--- WHAT IS REQUIRED ---
From the data, return each line holding the word "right".
---- GIVEN MATERIAL
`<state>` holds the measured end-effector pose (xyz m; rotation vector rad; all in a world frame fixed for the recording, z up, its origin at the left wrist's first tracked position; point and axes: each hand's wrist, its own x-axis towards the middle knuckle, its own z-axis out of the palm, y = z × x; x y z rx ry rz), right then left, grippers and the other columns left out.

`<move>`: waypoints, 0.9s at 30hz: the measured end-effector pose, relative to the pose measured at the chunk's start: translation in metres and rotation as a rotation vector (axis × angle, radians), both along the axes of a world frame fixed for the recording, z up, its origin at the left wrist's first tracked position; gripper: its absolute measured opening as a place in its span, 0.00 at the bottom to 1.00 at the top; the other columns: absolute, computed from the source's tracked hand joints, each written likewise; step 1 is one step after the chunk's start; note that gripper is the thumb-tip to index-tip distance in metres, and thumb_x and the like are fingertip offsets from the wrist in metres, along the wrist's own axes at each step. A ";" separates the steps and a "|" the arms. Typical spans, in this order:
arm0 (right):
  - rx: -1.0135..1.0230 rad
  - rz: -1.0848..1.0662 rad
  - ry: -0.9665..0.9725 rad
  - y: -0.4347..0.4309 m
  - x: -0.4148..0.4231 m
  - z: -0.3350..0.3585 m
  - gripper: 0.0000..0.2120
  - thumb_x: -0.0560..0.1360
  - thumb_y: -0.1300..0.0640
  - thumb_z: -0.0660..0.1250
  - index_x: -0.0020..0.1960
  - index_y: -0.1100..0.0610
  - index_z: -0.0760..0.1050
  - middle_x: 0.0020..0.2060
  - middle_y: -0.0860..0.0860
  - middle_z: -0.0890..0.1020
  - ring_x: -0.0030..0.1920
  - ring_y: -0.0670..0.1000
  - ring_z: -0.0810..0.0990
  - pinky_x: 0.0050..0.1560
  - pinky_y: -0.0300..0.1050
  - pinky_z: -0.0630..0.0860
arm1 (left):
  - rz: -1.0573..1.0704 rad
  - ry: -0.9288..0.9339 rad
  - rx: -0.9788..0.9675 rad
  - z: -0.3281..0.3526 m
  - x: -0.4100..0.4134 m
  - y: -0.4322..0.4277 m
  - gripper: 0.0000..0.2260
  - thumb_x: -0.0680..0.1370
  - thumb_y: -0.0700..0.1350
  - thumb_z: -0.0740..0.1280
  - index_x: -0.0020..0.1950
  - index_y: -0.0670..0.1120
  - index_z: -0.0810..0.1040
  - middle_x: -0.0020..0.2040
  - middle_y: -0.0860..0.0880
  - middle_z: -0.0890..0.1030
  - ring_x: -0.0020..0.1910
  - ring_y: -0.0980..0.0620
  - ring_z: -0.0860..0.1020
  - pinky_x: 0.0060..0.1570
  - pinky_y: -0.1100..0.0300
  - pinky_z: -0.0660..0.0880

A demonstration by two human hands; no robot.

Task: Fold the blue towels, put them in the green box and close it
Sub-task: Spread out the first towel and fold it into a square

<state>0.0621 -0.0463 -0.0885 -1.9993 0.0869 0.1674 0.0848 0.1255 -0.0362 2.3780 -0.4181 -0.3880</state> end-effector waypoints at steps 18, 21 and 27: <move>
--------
--- RESPONSE AREA ---
`<state>` holds the measured end-effector pose (xyz m; rotation vector rad; all in a world frame fixed for the recording, z up, its origin at the left wrist's first tracked position; point and axes: each hand's wrist, its own x-axis towards the middle knuckle, its own z-axis out of the palm, y = z × x; x y z rx ry rz), right then left, grippers and the other columns left out.
arm0 (right):

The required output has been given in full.